### TASK DIRECTIONS
Repeat verbatim, and only, the lines of the data below, beginning at the line that contains "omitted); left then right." and stopping after the line that contains "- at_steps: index".

### GIVEN INFORMATION
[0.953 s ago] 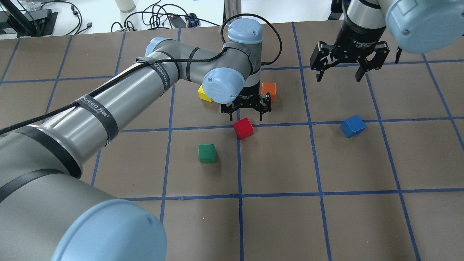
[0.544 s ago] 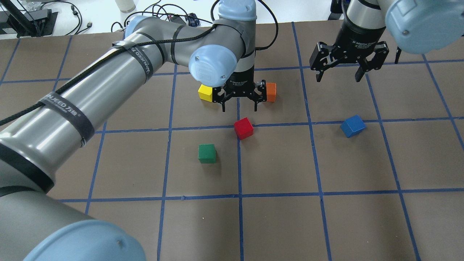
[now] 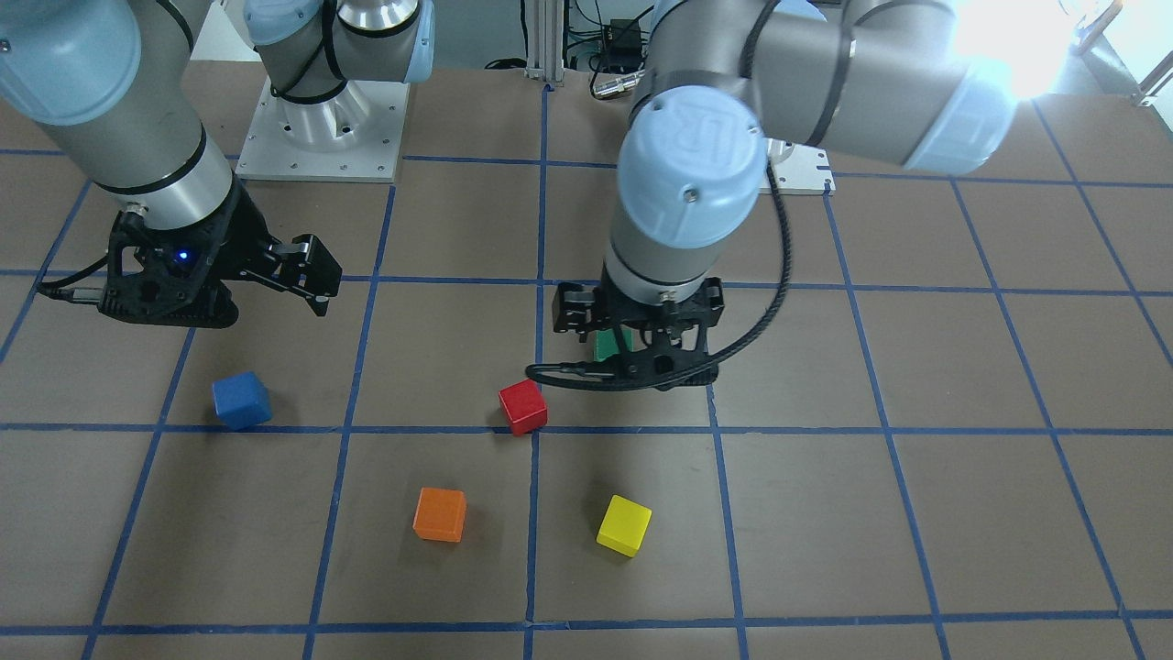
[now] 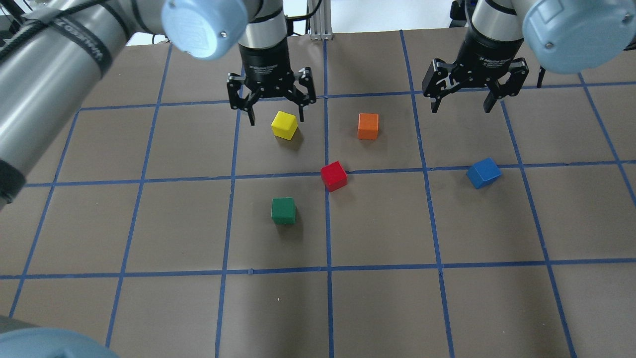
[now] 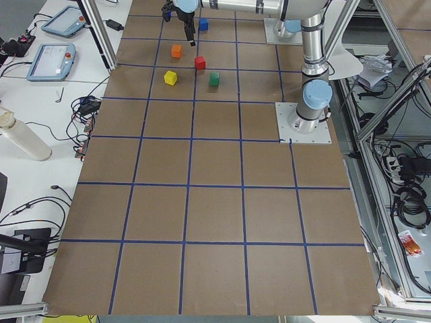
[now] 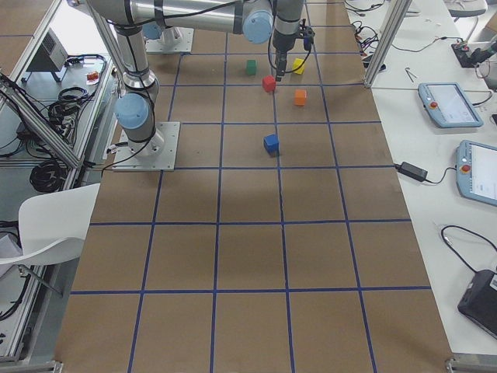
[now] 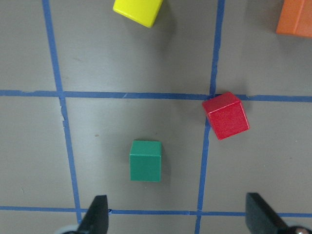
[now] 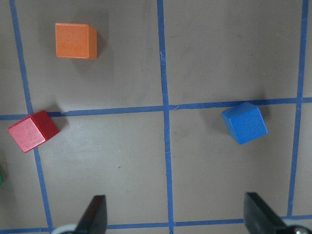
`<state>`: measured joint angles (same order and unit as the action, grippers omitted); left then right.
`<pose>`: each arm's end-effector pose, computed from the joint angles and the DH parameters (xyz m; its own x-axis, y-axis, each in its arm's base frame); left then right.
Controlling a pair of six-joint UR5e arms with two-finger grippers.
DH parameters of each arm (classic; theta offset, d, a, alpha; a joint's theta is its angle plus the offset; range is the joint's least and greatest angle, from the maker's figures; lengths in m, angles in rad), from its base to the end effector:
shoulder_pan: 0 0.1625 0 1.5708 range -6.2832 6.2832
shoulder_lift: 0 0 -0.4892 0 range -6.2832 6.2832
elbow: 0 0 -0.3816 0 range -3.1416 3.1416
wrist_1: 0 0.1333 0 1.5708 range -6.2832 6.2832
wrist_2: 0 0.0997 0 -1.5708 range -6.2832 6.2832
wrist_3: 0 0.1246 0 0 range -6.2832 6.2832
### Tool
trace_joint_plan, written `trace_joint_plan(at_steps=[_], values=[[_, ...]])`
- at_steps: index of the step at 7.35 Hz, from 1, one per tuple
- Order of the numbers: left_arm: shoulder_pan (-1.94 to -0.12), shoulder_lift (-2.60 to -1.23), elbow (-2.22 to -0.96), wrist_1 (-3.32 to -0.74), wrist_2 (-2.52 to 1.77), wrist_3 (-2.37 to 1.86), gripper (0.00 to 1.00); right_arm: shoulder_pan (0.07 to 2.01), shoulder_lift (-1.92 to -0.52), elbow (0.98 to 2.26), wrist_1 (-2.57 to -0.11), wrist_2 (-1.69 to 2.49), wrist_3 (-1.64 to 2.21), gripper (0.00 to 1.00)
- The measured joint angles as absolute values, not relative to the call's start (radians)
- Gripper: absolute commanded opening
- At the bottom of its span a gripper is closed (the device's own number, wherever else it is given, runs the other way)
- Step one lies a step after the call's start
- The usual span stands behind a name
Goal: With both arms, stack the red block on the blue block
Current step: 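Raise the left gripper and withdraw it toward its start pose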
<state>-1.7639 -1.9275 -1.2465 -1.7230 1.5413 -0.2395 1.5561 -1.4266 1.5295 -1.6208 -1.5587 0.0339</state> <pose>-0.2548 -0.5894 0.4678 -0.9987 -0.0477 -0.0154 -0.0497 0.9814 0.1852 0.1268 -0.5448 0.4777 -0.9987 0.0492 -0.0103 0.0486 0.9974 0.0533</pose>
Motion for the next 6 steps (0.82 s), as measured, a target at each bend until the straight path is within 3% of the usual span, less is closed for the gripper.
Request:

### TASK RESPONSE
`<state>`: measured joint angles (same order and unit as the action, grippers omitted); left then right.
`<pose>`: each arm's end-effector pose, computed from the joint angles and the DH parameters (xyz m; its own x-axis, y-axis, each in its arm's base frame); left then right.
Controlling a pair of six-joint UR5e arms with two-finger grippers.
DH parameters of each arm (classic; theta offset, d, a, alpha; a joint's theta is its angle plus the offset; range is the joint's least and greatest angle, from the maker's figures; lengths in m, angles in rad), from its base to the end effector:
shoulder_pan: 0 0.1625 0 1.5708 range -6.2832 6.2832
shoulder_lift: 0 0 -0.4892 0 range -6.2832 6.2832
elbow: 0 0 -0.3816 0 range -3.1416 3.1416
wrist_1: 0 0.1333 0 1.5708 range -6.2832 6.2832
wrist_2: 0 0.0997 0 -1.5708 range -6.2832 6.2832
wrist_3: 0 0.1246 0 0 range -6.2832 6.2832
### Tool
trace_joint_plan, written `trace_joint_plan(at_steps=[_], values=[[_, ...]])`
- at_steps: index of the step at 7.35 Hz, from 1, one per tuple

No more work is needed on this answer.